Problem:
From the listing below, copy out every line where the word "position" appears.
** Data extract follows **
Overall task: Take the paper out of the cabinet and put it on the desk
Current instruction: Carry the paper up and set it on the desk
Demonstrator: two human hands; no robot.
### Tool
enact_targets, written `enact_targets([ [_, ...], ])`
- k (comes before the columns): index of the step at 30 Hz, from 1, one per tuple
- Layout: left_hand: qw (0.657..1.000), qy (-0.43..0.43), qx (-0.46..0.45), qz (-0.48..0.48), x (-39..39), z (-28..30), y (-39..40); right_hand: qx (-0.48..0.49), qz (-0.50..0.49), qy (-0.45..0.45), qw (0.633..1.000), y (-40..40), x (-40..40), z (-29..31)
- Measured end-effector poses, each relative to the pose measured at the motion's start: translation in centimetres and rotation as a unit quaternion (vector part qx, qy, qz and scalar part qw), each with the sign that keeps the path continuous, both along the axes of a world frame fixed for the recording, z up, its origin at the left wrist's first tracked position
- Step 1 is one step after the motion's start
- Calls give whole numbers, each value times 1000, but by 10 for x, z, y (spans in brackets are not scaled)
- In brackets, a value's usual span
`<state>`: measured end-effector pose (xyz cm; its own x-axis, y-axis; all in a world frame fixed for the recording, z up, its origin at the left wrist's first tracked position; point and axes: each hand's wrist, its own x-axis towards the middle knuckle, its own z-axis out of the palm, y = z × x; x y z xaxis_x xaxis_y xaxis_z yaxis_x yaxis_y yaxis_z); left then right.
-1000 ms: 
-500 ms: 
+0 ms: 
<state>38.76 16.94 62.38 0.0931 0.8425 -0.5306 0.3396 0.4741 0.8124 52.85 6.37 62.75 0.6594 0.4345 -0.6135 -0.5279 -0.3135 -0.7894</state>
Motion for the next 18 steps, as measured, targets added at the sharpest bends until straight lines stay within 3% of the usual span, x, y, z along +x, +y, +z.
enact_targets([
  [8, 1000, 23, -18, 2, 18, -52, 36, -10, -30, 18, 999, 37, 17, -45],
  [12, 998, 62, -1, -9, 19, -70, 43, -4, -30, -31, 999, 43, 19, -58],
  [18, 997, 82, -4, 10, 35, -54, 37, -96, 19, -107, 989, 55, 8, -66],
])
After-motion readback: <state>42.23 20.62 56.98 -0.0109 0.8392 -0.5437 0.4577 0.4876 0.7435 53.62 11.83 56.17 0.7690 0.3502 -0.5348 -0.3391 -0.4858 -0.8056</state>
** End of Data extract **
Completed task:
- Measured end-effector poses, each relative to the pose measured at the motion's start: translation in centimetres and rotation as a unit quaternion (vector part qx, qy, qz and scalar part qw), each with the sign that keeps the path continuous, both along the axes of a world frame fixed for the recording, z up, its origin at the left wrist's first tracked position
`<state>`: measured end-effector pose (xyz cm; its own x-axis, y-axis; all in a world frame fixed for the recording, z up, its origin at the left wrist's first tracked position; point and axes: each hand's wrist, its own x-axis towards the middle knuckle, its own z-axis out of the palm, y = z × x; x y z xaxis_x xaxis_y xaxis_z yaxis_x yaxis_y yaxis_z); left then right.

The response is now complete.